▶

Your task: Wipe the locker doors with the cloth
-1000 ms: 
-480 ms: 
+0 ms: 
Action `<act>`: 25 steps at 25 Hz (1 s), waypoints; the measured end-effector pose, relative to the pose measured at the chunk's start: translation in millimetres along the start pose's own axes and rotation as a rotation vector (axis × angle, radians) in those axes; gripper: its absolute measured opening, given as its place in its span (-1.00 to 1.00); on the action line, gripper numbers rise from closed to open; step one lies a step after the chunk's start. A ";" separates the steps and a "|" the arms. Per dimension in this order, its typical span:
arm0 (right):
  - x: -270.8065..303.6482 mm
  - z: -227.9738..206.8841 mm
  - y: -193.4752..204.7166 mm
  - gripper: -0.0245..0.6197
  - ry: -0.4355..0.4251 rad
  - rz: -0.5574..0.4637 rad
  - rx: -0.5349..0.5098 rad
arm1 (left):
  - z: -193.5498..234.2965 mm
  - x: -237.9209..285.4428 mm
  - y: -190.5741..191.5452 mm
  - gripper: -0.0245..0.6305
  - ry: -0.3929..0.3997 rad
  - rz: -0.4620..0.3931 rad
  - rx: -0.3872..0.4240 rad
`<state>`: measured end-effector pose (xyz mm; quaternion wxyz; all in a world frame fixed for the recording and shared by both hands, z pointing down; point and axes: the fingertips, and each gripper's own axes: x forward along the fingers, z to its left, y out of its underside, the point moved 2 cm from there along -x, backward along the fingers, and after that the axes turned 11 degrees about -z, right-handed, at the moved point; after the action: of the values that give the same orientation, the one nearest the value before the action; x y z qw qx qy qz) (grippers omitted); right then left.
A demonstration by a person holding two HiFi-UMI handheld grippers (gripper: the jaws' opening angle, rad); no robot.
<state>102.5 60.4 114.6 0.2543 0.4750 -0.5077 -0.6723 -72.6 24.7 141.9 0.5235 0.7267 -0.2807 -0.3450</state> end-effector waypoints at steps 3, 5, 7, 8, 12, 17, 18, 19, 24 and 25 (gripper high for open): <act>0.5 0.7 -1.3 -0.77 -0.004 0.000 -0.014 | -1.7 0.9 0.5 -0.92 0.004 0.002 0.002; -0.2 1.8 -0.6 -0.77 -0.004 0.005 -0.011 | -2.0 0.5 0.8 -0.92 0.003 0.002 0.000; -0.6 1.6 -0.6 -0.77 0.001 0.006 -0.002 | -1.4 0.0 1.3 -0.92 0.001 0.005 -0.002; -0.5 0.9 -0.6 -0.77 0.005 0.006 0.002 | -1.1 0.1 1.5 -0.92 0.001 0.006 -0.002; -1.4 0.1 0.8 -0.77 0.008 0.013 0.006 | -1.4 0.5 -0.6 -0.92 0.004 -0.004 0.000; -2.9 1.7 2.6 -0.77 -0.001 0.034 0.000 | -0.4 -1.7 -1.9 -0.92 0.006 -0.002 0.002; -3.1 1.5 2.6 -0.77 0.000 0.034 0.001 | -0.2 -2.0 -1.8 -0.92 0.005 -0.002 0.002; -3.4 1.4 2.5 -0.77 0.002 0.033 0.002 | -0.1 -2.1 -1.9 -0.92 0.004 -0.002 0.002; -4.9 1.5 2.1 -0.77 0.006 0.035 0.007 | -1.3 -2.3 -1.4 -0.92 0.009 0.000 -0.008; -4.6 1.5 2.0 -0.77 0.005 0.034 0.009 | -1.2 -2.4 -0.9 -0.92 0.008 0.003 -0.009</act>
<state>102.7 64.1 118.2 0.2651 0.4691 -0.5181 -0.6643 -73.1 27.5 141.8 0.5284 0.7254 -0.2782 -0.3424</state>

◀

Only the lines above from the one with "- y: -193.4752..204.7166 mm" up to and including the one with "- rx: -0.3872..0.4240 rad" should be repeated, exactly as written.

  - y: -193.4752..204.7166 mm
  - gripper: -0.0245..0.6197
  - ry: -0.4355..0.4251 rad
  - rz: -0.5574..0.4637 rad
  - rx: -0.5349..0.5098 rad
arm1 (left):
  - z: -193.5498..234.2965 mm
  - x: -237.9209..285.4428 mm
  - y: -190.5741..191.5452 mm
  - gripper: -0.0245..0.6305
  - ry: -0.3929..0.3997 rad
  - rz: -0.4620..0.3931 rad
  - rx: -0.3872..0.4240 rad

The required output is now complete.